Von den insgesamt 28.716 im Jahr 2018 beschiedenen Verfahren endeten bei den reglementierten Berufen 52,2% und bei den nicht reglementierten Berufen 53,4% mit einer vollen Gleichwertigkeit – inklusive jener Verfahren, in denen die Auflage einer Ausgleichsmaßnahme erfolgreich absolviert wurde. Damit ging der Anteil der Verfahren, die mit einer vollen Gleichwertigkeit enden, bei den reglementierten Berufen erkennbar zurück (2017: 63,0%), während er bei den nicht reglementierten Berufen vergleichsweise stabil blieb. Die Differenzierung nach Herkunft der Qualifikation zeigt deutliche Unterschiede zwischen Qualifikationen aus der EU und aus Drittstaaten. Erging für Qualifikationen aus der EU (inkl.
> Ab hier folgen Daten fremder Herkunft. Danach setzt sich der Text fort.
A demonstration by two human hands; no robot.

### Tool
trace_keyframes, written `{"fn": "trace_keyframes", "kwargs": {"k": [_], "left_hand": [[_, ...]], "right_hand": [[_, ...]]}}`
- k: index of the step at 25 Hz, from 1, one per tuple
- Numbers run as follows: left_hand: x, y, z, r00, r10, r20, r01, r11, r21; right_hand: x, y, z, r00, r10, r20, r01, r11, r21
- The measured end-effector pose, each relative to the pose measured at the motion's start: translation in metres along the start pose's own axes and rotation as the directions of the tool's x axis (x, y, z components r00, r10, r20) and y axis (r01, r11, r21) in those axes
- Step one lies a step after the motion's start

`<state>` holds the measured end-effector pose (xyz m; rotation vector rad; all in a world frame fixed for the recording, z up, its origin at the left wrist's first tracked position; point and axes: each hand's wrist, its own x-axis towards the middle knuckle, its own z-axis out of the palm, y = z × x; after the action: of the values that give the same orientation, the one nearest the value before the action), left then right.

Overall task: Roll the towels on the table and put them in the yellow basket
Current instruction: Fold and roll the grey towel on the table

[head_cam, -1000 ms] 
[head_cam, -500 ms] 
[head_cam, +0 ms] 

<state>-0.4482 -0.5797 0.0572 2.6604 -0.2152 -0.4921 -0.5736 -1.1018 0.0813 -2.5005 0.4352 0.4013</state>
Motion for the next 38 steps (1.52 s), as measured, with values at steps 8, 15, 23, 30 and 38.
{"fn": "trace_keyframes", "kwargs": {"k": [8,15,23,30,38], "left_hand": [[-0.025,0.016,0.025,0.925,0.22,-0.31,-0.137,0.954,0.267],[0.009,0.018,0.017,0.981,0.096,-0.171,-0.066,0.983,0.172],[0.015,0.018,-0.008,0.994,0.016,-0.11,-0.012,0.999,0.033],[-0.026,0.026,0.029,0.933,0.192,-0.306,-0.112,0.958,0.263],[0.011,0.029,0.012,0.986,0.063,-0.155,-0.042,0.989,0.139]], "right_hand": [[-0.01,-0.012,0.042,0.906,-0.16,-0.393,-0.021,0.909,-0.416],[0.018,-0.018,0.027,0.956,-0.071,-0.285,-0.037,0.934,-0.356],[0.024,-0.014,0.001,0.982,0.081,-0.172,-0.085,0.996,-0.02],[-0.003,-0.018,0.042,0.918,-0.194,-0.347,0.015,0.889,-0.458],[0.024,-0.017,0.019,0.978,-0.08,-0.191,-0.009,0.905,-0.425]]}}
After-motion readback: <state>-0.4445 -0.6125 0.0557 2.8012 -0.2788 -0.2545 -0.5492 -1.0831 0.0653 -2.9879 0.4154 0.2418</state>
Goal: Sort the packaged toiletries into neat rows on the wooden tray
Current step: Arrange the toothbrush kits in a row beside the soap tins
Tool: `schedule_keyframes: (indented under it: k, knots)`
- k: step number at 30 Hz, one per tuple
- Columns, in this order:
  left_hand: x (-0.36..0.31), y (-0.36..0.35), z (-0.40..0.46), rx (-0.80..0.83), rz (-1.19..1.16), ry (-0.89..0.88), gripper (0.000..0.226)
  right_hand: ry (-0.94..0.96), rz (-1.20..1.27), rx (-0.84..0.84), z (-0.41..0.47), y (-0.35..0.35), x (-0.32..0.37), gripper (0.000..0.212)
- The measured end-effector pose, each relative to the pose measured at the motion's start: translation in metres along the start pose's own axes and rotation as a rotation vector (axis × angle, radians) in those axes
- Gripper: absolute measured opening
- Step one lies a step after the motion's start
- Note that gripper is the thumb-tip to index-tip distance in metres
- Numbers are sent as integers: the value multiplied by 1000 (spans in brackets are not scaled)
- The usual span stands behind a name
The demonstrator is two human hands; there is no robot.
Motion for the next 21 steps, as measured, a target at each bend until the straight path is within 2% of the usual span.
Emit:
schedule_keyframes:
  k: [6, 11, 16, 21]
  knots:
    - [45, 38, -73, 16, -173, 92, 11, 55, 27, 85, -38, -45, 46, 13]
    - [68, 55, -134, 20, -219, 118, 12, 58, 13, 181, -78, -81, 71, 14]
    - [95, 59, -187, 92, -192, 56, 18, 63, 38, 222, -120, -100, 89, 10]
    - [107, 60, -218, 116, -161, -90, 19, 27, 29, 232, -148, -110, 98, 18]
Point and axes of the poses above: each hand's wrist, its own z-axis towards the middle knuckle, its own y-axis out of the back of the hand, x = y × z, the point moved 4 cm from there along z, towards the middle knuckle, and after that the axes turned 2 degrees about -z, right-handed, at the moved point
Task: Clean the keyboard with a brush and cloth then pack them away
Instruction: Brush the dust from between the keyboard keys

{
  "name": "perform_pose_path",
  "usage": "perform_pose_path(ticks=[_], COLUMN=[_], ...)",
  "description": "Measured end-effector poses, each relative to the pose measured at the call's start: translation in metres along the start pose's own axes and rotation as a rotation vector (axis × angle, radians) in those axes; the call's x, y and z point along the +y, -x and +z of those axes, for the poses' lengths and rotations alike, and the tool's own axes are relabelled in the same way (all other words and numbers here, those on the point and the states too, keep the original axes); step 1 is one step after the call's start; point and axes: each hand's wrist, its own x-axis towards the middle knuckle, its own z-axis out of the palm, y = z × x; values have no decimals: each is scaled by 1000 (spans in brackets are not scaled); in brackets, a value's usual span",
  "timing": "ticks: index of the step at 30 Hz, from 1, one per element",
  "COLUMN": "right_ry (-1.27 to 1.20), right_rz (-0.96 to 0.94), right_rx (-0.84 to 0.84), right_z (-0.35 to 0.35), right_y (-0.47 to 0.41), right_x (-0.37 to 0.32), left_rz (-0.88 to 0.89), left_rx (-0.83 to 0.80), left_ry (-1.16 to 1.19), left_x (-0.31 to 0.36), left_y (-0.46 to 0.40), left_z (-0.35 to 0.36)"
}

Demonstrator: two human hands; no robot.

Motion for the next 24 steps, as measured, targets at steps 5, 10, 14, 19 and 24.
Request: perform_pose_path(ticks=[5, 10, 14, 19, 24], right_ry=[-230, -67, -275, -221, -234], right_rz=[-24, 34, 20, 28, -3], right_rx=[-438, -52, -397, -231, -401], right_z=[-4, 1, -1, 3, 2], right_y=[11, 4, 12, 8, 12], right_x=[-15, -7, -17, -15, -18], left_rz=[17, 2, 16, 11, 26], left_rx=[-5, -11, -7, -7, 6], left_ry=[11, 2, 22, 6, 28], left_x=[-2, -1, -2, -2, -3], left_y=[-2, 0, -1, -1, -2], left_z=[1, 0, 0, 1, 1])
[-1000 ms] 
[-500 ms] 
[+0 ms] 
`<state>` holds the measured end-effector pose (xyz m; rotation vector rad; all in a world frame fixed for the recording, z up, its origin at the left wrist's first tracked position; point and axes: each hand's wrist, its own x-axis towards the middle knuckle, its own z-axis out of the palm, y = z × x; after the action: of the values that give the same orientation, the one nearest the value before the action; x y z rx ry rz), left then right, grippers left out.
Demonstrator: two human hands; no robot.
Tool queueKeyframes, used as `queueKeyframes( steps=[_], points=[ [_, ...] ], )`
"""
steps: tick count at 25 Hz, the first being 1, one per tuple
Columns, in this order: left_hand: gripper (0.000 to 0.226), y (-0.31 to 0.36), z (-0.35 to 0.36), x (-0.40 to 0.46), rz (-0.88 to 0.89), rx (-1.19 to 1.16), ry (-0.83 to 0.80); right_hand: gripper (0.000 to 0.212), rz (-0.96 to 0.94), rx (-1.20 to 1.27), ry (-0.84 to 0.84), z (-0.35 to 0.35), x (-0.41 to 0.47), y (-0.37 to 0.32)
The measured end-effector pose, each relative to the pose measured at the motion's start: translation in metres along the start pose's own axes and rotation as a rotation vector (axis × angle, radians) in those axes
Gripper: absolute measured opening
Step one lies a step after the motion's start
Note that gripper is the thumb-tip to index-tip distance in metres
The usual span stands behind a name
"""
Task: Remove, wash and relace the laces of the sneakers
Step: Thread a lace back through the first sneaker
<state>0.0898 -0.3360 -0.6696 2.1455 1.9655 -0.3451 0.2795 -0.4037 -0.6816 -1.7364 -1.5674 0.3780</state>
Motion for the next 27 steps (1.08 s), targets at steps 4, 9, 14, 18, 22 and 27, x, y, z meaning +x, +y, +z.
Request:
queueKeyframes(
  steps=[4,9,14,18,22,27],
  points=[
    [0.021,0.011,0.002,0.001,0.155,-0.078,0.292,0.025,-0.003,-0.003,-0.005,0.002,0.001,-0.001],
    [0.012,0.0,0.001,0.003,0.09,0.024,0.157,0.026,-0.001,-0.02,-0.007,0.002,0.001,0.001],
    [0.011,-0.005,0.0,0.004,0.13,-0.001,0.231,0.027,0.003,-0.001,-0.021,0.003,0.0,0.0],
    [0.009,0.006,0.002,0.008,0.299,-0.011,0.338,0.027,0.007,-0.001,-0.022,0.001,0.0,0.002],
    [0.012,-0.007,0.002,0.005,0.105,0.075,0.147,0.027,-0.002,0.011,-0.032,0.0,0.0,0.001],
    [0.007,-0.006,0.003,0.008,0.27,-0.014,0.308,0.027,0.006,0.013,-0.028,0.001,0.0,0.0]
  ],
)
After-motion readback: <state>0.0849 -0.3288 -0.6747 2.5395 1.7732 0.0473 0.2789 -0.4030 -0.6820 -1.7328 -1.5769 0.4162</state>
EWR und Schweiz) in 81,0% der beschiedenen Verfahren die volle Gleichwertigkeit, so beschieden zuständige Stellen bei Verfahren für Qualifikationen aus Drittstaaten nur in 40,3% der Fälle die volle Gleichwertigkeit. 

Der weiterhin hohe Informationsbedarf zum Thema Anerkennung ausländischer Berufsqualifikationen lässt sich an den insgesamt ca. 13,5 Mio. Seitenaufrufen des Informationsportals der Bundesregierung (www.anerkennung-in-deutschland.de) ablesen, auch wenn die Portalbesuche von 3,2 Mio. im Jahr 2018 auf 2,8 Mio. im Jahr 2019 zurückgegangen sind. Gleichzeitig erhöhte sich die Verweilzeit und die Anzahl der aufgerufenen Unterseiten. Das Portal bietet seine Informationen in elf Sprachen an. Im Jahr 2019 finden ca. 56% aller Portalbesuche aus dem Ausland statt, davon wiederum mehrheitlich aus Drittstaaten außerhalb der EU inkl. EWR und der Schweiz. Der Anerkennungs-Finder, der die strukturierten Informationen über alle Anerkennungsverfahren zu reglementierten Berufen in Deutsch und Englisch vermittelt, steht dabei im Zentrum des Interesses. Nahezu die Hälfte aller Zugriffe auf das Portal entfällt auf dieses zentrale Angebot.